◆ **DATASET SECTION**
- Opening Delimiter -

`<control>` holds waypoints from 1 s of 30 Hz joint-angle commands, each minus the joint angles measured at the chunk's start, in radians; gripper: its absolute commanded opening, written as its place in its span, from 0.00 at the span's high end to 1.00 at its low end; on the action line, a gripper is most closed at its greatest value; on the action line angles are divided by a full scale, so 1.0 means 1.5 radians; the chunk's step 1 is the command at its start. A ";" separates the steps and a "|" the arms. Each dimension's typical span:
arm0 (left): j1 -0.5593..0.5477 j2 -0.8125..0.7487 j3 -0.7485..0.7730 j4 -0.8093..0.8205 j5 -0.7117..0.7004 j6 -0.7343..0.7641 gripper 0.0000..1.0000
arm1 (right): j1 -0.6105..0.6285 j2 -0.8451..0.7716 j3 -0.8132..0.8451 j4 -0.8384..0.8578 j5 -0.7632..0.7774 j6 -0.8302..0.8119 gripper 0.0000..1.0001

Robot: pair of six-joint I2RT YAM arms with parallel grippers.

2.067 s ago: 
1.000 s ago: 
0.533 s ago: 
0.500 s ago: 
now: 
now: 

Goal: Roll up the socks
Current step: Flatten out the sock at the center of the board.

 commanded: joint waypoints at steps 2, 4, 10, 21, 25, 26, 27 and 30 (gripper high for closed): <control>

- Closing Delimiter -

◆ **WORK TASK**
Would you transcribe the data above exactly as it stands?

◆ **EXERCISE SOLUTION**
`<control>` holds waypoints from 1 s of 30 Hz joint-angle commands, each minus the joint angles measured at the chunk's start, in radians; gripper: its absolute commanded opening, written as its place in its span, from 0.00 at the span's high end to 1.00 at its low end; on the action line, a gripper is most closed at its greatest value; on the action line angles are divided by a full scale, so 1.0 means 1.5 radians; the chunk's step 1 is the command at its start. A ";" separates the steps and a "|" the arms. Each dimension's typical span:
arm0 (left): j1 -0.5593..0.5477 j2 -0.8125..0.7487 j3 -0.7485..0.7730 j4 -0.8093..0.8205 j5 -0.7117..0.7004 j6 -0.7343..0.7641 gripper 0.0000..1.0000
arm1 (right): j1 -0.6105..0.6285 j2 -0.8451..0.7716 j3 -0.8132..0.8451 j4 -0.8384..0.8578 j5 -0.7632..0.7774 j6 -0.8302..0.8119 gripper 0.0000..1.0001

Robot: pair of six-joint I2RT YAM arms with parallel grippers.

2.067 s ago: 
1.000 s ago: 
0.533 s ago: 
0.500 s ago: 
now: 
now: 

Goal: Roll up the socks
Current step: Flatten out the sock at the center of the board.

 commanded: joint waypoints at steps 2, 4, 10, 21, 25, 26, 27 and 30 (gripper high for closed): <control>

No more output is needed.